三楼并没有别的客人,当中一间雅间内,只坐了薛绾和九王。
一个茶盘上端端放着两杯香茶。
香气袅袅,由不得心旷神怡。
“全上京,只有这里的茶算第一等!”
“九王客气了!”
九王端起茶盏,深吸了一口气,沉醉片刻。
“茶是好茶!只是若不是懂茶的人,也品不出这茶的美妙来。”
他慢慢呷了一口,抬眼,看着她。
“城主好射击功夫!”
“人都说九殿下乃当世战神,见识过多少箭术高超的,民女这三脚猫的功夫,让九殿下见笑了。”
“你现在可不是民女了,堂堂的城主夫人。也或者……”
他又挑眼看着她,目光中有一种说不清道不明的东西。
“也或者你可以在本王面前自称阿绾!”
阿绾,是薛家对她的至亲称呼!
那样的称呼,他也想要。
在他面前称阿绾,那无论如何也是叫不出口的。
“这是你欠本王的。”
每次看她不情不愿的样子,九王就用这样的方式来威胁她。
说他沉稳有心机,却也有这么孩子气的时候。
“来,叫一个给本王听听。”
莫名地,薛绾感觉双颊有些发烫。
“阿…绾。”
“乖!”
这算什么?
不由得,薛绾正色说道:“请九殿下自重!”
见她脸色有些不豫,萧玄彻也就收了戏谑的姿态。
“城主的箭术不错,却能一箭正中人心。”
薛绾却不太明白他的意思,也不敢随便接他的话。
“阿绾要我的心吗?若要的话,本王情愿送你。只是阿绾的心呢?又给了谁?”
难不成是那个凌云淮?
终于,薛绾明白了他的意思,脸上绯红一片。
随即,她就轻笑一下。
“本城主之前听过一段话,说男人的心像一颗卷心菜,剥去一层又一层,剥到最后一层却发现,男人是没心的,原来是颗空心菜。当时,本城主也不以为然。”
萧玄彻听得很是认真。
“现在呢?”
“本城主认为与其去剥男人的心,不如让自己也变成一颗空心菜。所以九殿下还是照顾好自己的心吧,本城主要来也无用。”

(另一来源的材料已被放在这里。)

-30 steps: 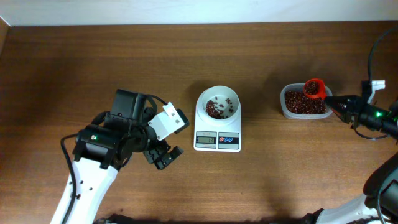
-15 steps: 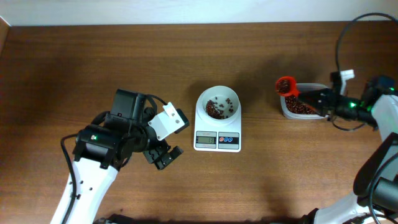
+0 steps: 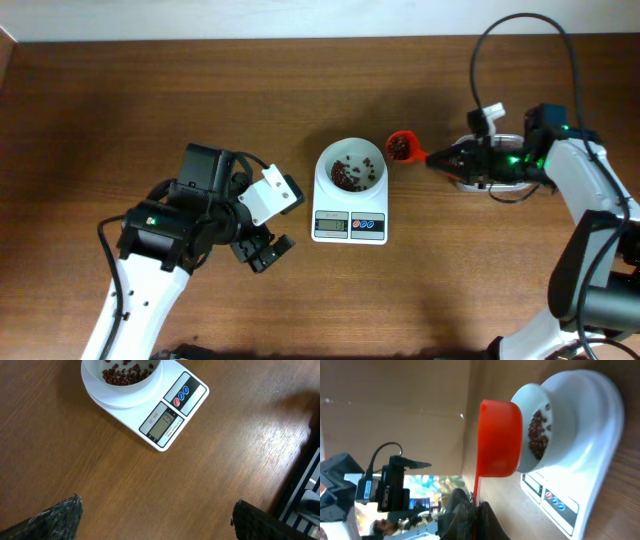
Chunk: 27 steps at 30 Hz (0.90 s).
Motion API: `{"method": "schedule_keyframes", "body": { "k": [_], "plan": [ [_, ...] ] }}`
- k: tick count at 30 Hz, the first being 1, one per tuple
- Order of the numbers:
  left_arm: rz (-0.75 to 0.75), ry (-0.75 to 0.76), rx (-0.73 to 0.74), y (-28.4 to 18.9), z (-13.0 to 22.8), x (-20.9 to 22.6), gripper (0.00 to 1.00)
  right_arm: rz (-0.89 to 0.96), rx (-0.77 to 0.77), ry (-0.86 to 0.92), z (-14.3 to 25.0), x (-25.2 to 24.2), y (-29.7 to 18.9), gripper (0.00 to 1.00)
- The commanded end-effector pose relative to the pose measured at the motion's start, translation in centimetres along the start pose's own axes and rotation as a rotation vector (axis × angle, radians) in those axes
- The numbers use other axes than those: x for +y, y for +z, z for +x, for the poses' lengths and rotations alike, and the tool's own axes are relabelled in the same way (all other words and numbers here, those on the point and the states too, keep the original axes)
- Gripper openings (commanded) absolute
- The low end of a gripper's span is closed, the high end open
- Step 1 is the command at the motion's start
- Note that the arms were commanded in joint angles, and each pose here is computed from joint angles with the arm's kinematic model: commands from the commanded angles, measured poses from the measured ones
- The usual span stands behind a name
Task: Scoop and weigh 50g on scale
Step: 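Lift the filled scoop out of the tub and carry it toward the scale, then tip the red scoop over the white bowl to pour the beans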
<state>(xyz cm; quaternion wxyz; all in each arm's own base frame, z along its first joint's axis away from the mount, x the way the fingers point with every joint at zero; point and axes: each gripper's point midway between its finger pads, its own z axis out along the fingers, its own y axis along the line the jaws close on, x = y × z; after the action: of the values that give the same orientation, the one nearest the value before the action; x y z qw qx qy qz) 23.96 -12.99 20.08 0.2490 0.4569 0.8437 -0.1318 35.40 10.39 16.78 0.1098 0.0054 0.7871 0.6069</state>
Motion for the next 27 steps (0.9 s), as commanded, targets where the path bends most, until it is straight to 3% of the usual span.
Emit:
{"method": "schedule_keyframes", "body": {
  "k": [1, 9, 27],
  "plan": [
    [-0.001, 0.019, -0.027, -0.5, -0.6, 0.0, 0.99, -0.049, 0.049, -0.024, 0.9, 0.7, 1.9, 0.04],
    [-0.001, 0.020, -0.027, -0.5, -0.6, 0.0, 0.99, -0.057, 0.126, -0.094, 2.0, 1.5, 4.7, 0.04],
    [-0.001, 0.020, -0.027, -0.5, -0.6, 0.0, 0.99, 0.193, 0.181, -0.277, 1.7, -2.3, 7.2, 0.04]
  ]
}}
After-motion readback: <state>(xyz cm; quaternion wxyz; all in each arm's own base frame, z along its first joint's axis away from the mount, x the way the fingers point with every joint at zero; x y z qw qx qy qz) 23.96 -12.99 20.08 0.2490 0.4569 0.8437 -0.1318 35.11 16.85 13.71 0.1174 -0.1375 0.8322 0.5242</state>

萧玄彻沉吟半响,喝了那盏已经凉掉的茶,竟默然起身离开了。
不知为什么,看他离开的背影竟有些落寞。
水琴进来的时候,薛绾还在发怔,不知在想些什么。
“小姐!你在想什么呢?”
水琴把桌上的茶盏收拾了,坐下来问她。
薛绾回神笑了笑:“没什么。”
“水琴看九殿下对小姐很上心呢?”
上心?薛绾嘴角的笑有些凉薄。
那个曾许她一生一世一双人的男人呢?当初没上心么?
现在呢,他不过是一个下狱的罪人罢了。
“水琴啊,男人这种东西呢,就像是一盘棋,输赢都是游戏,你若认真可输了。”
而这种游戏,她已经没兴趣玩了。
刚说到这里,却听得楼下一阵杂沓的脚步声,还伴随着怒骂呵斥声。
水琴一怔,起身就要出去看。
没等她迈出去,房间的门帘就被人一把扯下了。
“你这个不要脸的娼妇,我就知道你在这里。你害的我一家好苦!”
不等薛绾反应过来,一个东西就凌空飞了过来,正砸在她的身上。
黄黑相间的液体流了出来,臭不可闻。
“凌老夫人,你怎么进来就打人啊?”
水琴认出来了,这人正是凌家老夫人。
而扔在薛绾身上的是一枚臭鸡蛋。
“我打她都算轻的,我现在杀了她的心都有。”
凌老夫人恨恨地说了一句。
眼下,儿子儿媳全被下狱,难道不都是拜她所赐么?
“你也不想想你算什么东西?有人生没人养的孤女,当初也不知怎么勾引了我家云淮,娶了你这个丧门星进门。如今可好,凌家家破人亡,我和你拼了!”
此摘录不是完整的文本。